■ WORK TO BE COMPLETED ■
What is needed is the number of lines below that contain the word "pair", with no other output.

┌─ RECORDS FOR THIS EXERCISE

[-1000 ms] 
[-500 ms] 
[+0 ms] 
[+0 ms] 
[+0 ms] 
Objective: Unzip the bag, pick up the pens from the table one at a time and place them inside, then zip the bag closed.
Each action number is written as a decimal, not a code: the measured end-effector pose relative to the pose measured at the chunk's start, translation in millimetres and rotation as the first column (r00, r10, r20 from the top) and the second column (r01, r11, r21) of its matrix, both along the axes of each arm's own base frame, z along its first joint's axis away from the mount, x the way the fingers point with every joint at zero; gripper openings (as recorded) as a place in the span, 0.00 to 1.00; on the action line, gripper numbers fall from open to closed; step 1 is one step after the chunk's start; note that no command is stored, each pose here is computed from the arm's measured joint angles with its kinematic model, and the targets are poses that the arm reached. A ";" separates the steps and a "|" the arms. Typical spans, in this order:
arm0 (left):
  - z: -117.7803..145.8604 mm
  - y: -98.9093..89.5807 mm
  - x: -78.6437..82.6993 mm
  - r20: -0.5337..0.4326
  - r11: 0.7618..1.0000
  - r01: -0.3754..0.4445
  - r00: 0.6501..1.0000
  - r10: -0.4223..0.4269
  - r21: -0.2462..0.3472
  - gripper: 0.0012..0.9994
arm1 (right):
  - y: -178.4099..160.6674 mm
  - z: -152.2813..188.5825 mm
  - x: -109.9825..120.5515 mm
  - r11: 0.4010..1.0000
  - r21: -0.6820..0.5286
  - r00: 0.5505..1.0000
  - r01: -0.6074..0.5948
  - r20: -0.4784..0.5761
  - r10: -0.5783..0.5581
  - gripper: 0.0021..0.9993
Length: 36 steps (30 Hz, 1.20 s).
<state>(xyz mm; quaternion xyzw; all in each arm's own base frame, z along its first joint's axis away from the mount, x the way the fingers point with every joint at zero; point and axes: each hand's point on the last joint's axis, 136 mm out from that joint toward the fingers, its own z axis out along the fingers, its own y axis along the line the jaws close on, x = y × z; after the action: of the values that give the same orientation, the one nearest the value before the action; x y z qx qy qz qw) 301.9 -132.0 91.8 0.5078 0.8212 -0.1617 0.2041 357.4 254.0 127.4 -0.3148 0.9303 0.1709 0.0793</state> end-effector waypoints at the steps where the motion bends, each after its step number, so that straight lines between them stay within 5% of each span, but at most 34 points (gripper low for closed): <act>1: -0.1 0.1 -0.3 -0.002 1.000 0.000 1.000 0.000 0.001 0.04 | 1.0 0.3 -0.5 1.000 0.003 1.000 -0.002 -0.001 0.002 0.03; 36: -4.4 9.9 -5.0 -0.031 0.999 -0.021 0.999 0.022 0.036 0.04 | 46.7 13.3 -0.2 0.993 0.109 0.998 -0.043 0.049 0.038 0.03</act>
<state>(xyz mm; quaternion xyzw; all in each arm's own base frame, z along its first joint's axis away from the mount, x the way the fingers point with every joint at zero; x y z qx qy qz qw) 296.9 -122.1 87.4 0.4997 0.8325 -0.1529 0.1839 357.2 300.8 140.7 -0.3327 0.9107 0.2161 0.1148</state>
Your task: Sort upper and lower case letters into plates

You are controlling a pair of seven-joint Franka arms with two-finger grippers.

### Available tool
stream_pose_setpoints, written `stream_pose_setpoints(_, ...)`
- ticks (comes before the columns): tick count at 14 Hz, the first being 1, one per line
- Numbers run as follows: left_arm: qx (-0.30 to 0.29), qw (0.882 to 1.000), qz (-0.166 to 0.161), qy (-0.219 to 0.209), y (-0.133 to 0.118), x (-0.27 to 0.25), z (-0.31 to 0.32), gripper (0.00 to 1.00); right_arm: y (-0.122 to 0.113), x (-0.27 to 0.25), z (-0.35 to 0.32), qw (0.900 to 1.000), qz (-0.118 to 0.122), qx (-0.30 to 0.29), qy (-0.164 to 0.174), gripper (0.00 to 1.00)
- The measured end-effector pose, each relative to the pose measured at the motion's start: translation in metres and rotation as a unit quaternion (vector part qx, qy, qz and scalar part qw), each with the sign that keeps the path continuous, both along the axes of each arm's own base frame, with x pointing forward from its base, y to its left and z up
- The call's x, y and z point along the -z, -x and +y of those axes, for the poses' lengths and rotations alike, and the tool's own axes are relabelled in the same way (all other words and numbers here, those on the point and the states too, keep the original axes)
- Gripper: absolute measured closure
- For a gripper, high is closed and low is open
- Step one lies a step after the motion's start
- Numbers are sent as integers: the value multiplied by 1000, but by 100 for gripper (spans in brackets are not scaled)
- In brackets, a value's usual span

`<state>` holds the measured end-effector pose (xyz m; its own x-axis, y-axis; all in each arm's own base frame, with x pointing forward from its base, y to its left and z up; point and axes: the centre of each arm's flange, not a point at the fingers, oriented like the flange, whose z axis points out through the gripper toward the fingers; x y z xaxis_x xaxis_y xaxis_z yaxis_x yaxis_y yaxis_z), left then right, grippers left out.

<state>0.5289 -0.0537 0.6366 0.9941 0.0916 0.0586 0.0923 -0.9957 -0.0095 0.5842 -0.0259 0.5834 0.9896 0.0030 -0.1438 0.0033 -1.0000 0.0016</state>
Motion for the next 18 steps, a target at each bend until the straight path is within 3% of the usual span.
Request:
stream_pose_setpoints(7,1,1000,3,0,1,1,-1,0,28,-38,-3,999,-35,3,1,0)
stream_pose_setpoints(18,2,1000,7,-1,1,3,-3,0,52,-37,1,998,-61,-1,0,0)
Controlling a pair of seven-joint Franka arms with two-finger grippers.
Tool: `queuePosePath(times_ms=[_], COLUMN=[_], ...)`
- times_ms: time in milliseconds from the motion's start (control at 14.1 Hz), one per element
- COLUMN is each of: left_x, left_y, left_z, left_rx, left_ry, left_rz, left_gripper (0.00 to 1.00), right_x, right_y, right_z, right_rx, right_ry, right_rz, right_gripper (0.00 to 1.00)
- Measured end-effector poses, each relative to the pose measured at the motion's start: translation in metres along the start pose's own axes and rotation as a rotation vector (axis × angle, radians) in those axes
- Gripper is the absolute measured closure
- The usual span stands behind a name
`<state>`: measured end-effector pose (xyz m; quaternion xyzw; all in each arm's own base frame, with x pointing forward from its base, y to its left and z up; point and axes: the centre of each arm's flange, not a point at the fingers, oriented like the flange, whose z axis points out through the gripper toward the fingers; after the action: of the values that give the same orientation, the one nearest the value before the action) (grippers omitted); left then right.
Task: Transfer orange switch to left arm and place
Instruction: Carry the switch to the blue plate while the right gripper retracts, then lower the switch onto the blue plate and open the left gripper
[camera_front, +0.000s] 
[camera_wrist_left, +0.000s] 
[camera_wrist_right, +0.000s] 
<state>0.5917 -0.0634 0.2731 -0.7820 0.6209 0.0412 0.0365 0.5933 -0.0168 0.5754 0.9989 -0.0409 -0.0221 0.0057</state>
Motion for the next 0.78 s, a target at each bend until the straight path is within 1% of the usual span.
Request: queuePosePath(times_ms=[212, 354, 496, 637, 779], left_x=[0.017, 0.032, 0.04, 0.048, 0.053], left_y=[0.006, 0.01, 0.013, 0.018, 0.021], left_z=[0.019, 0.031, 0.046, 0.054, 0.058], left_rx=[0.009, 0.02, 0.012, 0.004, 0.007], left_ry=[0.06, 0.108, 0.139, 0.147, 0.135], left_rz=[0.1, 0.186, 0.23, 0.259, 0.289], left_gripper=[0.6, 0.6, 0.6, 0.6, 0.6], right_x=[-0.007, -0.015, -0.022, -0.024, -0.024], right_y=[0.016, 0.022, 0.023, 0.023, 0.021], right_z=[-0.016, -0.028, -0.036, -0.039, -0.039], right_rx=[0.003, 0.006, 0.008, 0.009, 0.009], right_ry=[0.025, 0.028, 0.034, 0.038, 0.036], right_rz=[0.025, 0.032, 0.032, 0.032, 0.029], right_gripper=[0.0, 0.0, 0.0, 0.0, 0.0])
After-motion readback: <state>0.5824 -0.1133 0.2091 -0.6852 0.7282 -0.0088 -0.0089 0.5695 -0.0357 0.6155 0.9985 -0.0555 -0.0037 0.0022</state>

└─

■ WRITTEN RESPONSE ■
2